* Action item
Your task is to retype each line of the data below exactly.

* Data extracted from a collection
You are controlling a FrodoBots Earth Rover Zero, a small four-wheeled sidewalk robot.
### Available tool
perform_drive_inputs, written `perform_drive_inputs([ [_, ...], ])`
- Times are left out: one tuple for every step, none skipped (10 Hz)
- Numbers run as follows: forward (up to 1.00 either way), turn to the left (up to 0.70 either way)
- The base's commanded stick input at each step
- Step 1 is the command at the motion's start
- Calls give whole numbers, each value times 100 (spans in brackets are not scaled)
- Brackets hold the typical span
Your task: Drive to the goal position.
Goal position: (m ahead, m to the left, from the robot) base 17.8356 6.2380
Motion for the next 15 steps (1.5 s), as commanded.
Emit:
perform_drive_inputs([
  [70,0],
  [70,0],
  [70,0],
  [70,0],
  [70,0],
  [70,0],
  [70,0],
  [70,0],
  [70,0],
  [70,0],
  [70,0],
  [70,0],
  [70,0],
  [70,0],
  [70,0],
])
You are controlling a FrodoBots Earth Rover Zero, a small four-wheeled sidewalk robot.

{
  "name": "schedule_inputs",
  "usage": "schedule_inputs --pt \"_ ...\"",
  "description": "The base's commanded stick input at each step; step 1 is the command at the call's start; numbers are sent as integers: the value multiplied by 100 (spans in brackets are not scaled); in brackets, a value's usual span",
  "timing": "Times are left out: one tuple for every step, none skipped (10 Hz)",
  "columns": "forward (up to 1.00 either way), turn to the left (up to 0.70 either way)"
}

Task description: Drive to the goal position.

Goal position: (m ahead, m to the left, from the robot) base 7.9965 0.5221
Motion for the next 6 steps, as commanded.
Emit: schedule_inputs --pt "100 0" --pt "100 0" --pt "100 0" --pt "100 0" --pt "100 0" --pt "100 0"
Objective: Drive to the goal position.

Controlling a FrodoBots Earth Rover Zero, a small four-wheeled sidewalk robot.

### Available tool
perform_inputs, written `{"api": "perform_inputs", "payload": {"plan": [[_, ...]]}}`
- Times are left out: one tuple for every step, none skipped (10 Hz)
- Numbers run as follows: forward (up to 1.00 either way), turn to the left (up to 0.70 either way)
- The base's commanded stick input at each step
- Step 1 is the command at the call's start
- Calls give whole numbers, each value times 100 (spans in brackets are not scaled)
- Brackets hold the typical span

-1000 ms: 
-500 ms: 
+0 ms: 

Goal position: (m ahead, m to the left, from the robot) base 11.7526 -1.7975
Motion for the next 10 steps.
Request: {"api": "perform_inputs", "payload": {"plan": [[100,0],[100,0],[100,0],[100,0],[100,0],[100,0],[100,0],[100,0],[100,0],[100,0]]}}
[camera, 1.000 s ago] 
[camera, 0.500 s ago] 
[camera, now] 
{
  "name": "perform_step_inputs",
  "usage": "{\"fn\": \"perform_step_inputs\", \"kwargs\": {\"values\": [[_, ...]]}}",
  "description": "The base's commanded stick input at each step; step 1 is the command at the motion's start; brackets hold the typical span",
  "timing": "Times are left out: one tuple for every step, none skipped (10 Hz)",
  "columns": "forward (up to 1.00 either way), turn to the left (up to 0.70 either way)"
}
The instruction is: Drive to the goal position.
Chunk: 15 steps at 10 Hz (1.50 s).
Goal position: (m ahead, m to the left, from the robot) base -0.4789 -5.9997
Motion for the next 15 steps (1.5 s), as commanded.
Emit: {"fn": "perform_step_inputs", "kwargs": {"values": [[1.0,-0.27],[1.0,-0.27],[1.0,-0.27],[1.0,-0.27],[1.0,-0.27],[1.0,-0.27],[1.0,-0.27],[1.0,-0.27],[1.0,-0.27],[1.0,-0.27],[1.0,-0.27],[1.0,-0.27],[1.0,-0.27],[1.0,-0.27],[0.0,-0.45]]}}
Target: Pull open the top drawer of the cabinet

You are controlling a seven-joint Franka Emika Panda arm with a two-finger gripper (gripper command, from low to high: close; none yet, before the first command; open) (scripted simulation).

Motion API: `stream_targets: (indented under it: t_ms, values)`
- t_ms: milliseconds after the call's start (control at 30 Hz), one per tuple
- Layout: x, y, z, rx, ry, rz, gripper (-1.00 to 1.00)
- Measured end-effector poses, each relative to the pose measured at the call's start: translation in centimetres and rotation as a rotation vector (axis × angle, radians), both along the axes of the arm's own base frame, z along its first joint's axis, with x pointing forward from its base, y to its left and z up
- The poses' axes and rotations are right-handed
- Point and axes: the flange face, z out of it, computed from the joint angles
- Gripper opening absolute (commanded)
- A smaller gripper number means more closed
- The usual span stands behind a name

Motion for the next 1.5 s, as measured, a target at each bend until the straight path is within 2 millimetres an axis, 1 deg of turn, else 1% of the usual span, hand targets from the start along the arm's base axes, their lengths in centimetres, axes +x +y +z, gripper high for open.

* Final answer
You are controlling a FrodoBots Earth Rover Zero, a small four-wheeled sidewalk robot.
### Available tool
perform_drive_inputs, written `perform_drive_inputs([ [_, ...], ])`
- Times are left out: one tuple for every step, none skipped (10 Hz)
- Numbers run as follows: forward (up to 1.00 either way), turn to the left (up to 0.70 either way)
- The base's commanded stick input at each step
- Step 1 is the command at the motion's start
- Calls give whole numbers, each value times 100 (spans in brackets are not scaled)
- Brackets hold the typical span
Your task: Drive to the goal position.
Goal position: (m ahead, m to the left, from the robot) base 17.8356 6.2380
Motion for the next 15 steps (1.5 s), as commanded.
Emit:
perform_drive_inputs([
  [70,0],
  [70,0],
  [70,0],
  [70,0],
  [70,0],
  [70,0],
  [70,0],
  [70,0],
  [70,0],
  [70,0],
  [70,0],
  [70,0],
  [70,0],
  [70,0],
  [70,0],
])
You are controlling a FrodoBots Earth Rover Zero, a small four-wheeled sidewalk robot.

{
  "name": "schedule_inputs",
  "usage": "schedule_inputs --pt \"_ ...\"",
  "description": "The base's commanded stick input at each step; step 1 is the command at the call's start; numbers are sent as integers: the value multiplied by 100 (spans in brackets are not scaled); in brackets, a value's usual span",
  "timing": "Times are left out: one tuple for every step, none skipped (10 Hz)",
  "columns": "forward (up to 1.00 either way), turn to the left (up to 0.70 either way)"
}

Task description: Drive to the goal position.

Goal position: (m ahead, m to the left, from the robot) base 7.9965 0.5221
Motion for the next 6 steps, as commanded.
Emit: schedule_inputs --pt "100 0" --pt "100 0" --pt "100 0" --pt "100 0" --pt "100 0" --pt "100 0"
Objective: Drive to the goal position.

Controlling a FrodoBots Earth Rover Zero, a small four-wheeled sidewalk robot.

### Available tool
perform_inputs, written `{"api": "perform_inputs", "payload": {"plan": [[_, ...]]}}`
- Times are left out: one tuple for every step, none skipped (10 Hz)
- Numbers run as follows: forward (up to 1.00 either way), turn to the left (up to 0.70 either way)
- The base's commanded stick input at each step
- Step 1 is the command at the call's start
- Calls give whole numbers, each value times 100 (spans in brackets are not scaled)
- Brackets hold the typical span

-1000 ms: 
-500 ms: 
+0 ms: 

Goal position: (m ahead, m to the left, from the robot) base 11.7526 -1.7975
Motion for the next 10 steps.
Request: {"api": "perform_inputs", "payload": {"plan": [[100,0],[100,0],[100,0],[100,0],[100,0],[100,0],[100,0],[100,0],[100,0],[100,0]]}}
[camera, 1.000 s ago] 
[camera, 0.500 s ago] 
[camera, now] 
{
  "name": "perform_step_inputs",
  "usage": "{\"fn\": \"perform_step_inputs\", \"kwargs\": {\"values\": [[_, ...]]}}",
  "description": "The base's commanded stick input at each step; step 1 is the command at the motion's start; brackets hold the typical span",
  "timing": "Times are left out: one tuple for every step, none skipped (10 Hz)",
  "columns": "forward (up to 1.00 either way), turn to the left (up to 0.70 either way)"
}
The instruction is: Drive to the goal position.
Chunk: 15 steps at 10 Hz (1.50 s).
Goal position: (m ahead, m to the left, from the robot) base -0.4789 -5.9997
Motion for the next 15 steps (1.5 s), as commanded.
Emit: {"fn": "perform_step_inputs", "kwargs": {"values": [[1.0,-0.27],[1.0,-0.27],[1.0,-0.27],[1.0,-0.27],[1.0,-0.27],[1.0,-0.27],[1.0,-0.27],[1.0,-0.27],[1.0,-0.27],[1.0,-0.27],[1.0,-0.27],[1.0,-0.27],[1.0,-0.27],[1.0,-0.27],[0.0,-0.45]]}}
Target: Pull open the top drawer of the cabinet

You are controlling a seven-joint Franka Emika Panda arm with a two-finger gripper (gripper command, from low to high: close; none yet, before the first command; open) (scripted simulation).

Motion API: `stream_targets: (indented under it: t_ms, values)`
- t_ms: milliseconds after the call's start (control at 30 Hz), one per tuple
- Layout: x, y, z, rx, ry, rz, gripper (-1.00 to 1.00)
- Measured end-effector poses, each relative to the pose measured at the call's start: translation in centimetres and rotation as a rotation vector (axis × angle, radians), both along the axes of the arm's own base frame, z along its first joint's axis, with x pointing forward from its base, y to its left and z up
- The poses' axes and rotations are right-handed
- Point and axes: the flange face, z out of it, computed from the joint angles
- Gripper opening absolute (commanded)
- A smaller gripper number means more closed
- The usual span stands behind a name

Motion for the next 1.5 s, as measured, a target at each bend until the straight path is within 2 millimetres an axis, 1 deg of turn, else 1% of the usual span, hand targets from the start along the arm's base axes, their lengths in centimetres, axes +x +y +z, gripper high for open.

The response is complete as it stands.